Any suitable method may be used to calculate a correlation between the U score for a test cluster and the U score for a reference cluster. Some methods use the Spearman (non-parametric) rather than the Pearson (parametric) correlation. In preferred embodiments of the disclosure, chosen genes follow a normal distribution, which allows for the calculation of a parametric correlation (e.g., Pearson), which increases the statistical power.

Regardless of the correlation calculation, differential expression-based gene selection and use of the non-parametric U scores drastically improves sensitivity (maximum correlation values) and signal-to-noise (differential between the maximum and next-highest correlation values) for individual cell types. The method can be generalized to any statistical test or cell types, from any single-cell technology, given the user provides a valid reference dataset.

Two innovations of the disclosure-the use of differential expression-based gene selection and non-parametric U scores-are manifest in the reference dataset, which includes non-parametrical statistical scores for each cell type/cluster and selected gene. Cell types in the reference correspond to clusters that were annotated manually or using an automated tool.

Briefly as an aside, the invention includes and provides methods for generating a reference from clustered scRNA data. Such methods may include (a) determining a cell type for each cluster manually (e.g., based on the presence of marker genes) or using an available annotation tool. Some clusters may be members of the same cell type; (b) performing differential expression analysis for each cell type; and (c) obtaining, for each cell type, the top N differentially expressed genes. The methods include (d) determining the union of all genes from the obtaining (c) step (noting that a gene can be differentially expressed in multiple cell types); (e) obtaining statistical score for each cell type and genes in the union obtained at (d); and (f) constructing a file containing the statistical scores obtained at (e), This is the reference dataset.

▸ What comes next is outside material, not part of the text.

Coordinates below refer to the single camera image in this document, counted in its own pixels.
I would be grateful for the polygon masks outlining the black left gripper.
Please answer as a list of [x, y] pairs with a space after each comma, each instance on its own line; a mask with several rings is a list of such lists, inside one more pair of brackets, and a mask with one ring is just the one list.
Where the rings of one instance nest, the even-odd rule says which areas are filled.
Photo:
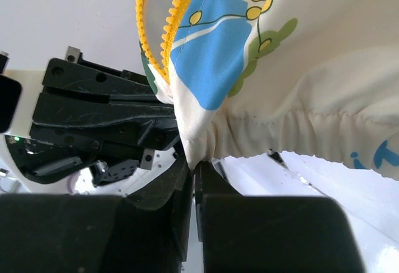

In the reference dataset, clusters are annotated with known cell types. Once the reference dataset is created or obtained, it may be used to annotate results from scRNA-seq experiments with cell type for cells in those experiments. Methods of the invention include obtaining gene expression data for a plurality of cells and assigning the cells to clusters based on the gene expression data, as discussed in “5. Clustering” above.

It is noted that the degree of certainty in annotation may be determined by the maximum correlation coefficient and by the difference between the maximum and second-highest correlation coefficients. Based on those two factors, in certain embodiments, methods of the invention make assignments within one of three categories: (i) definitive assignment, (ii) primary and secondary assignments, and (iii) no assignment. In such embodiments, if more than one cell type has high similarity, the second best-matching cell type gets assigned as a secondary cell type. The primary cell types are then used to generate a uniform manifold approximation and projection (UMAP) plot, e.g., colored by cell types. Clusters without high similarity to reference cell types are not assigned.

FIG. 8 shows cell clustering. Each cluster in FIG. 8 was found among the PCA matrix by k-nearest-neighbor graph creation and Leiden clustering. The depicted clusters are shaded differently. For each of those depicted clusters, methods of the invention are used for determining non-parametric statistical scores of differential gene expression for that cluster versus other clusters. Then, with those determined scores, methods of the invention proceed by calculating a correlation between the determined scores and annotated clusters in a reference. Here, the non-parametric score for the cluster labeled as cluster 7 in the test data in FIG. 8 will be correlated to each annotated cluster in a reference dataset. In the reference dataset, each cluster has been annotated as one of B cell, Naïve CD4 T cell, Memory CD4 T cell, central memory CD4 T, CD8 T, natural killer, CD14 monocyte, CD16 monocyte, dendritic, plasma, platelet, hematopoietic stem and progenitor cell (HSPC), and unknown. Preferably, a correlation is calculated between the U score for cluster 7 in FIG. 8 and the U score for each cluster in the reference dataset.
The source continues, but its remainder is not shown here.